◆ **Work order**: Your task is to write out exactly the lines of the listing below, from the first down to the line that holds "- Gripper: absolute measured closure".

◆ **Available data**:
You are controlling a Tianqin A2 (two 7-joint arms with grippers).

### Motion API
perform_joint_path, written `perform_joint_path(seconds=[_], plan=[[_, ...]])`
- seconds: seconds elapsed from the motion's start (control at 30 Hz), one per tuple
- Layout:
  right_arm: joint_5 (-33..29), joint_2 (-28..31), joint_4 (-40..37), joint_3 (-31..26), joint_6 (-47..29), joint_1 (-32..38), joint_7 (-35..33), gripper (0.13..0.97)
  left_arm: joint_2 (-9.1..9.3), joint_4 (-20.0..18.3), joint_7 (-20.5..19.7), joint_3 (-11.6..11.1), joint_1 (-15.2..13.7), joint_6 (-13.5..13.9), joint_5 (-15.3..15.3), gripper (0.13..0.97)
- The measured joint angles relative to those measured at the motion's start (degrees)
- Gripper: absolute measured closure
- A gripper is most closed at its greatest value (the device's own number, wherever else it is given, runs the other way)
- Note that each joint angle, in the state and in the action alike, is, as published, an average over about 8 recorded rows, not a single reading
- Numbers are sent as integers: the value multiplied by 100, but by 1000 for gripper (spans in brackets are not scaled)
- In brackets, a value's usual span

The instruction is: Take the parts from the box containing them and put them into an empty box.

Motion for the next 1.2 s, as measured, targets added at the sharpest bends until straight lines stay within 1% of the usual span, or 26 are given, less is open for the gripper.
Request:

◆ **Final answer**:
You are controlling a Tianqin A2 (two 7-joint arms with grippers).

### Motion API
perform_joint_path, written `perform_joint_path(seconds=[_], plan=[[_, ...]])`
- seconds: seconds elapsed from the motion's start (control at 30 Hz), one per tuple
- Layout:
  right_arm: joint_5 (-33..29), joint_2 (-28..31), joint_4 (-40..37), joint_3 (-31..26), joint_6 (-47..29), joint_1 (-32..38), joint_7 (-35..33), gripper (0.13..0.97)
  left_arm: joint_2 (-9.1..9.3), joint_4 (-20.0..18.3), joint_7 (-20.5..19.7), joint_3 (-11.6..11.1), joint_1 (-15.2..13.7), joint_6 (-13.5..13.9), joint_5 (-15.3..15.3), gripper (0.13..0.97)
- The measured joint angles relative to those measured at the motion's start (degrees)
- Gripper: absolute measured closure

The requested output has been fully supplied.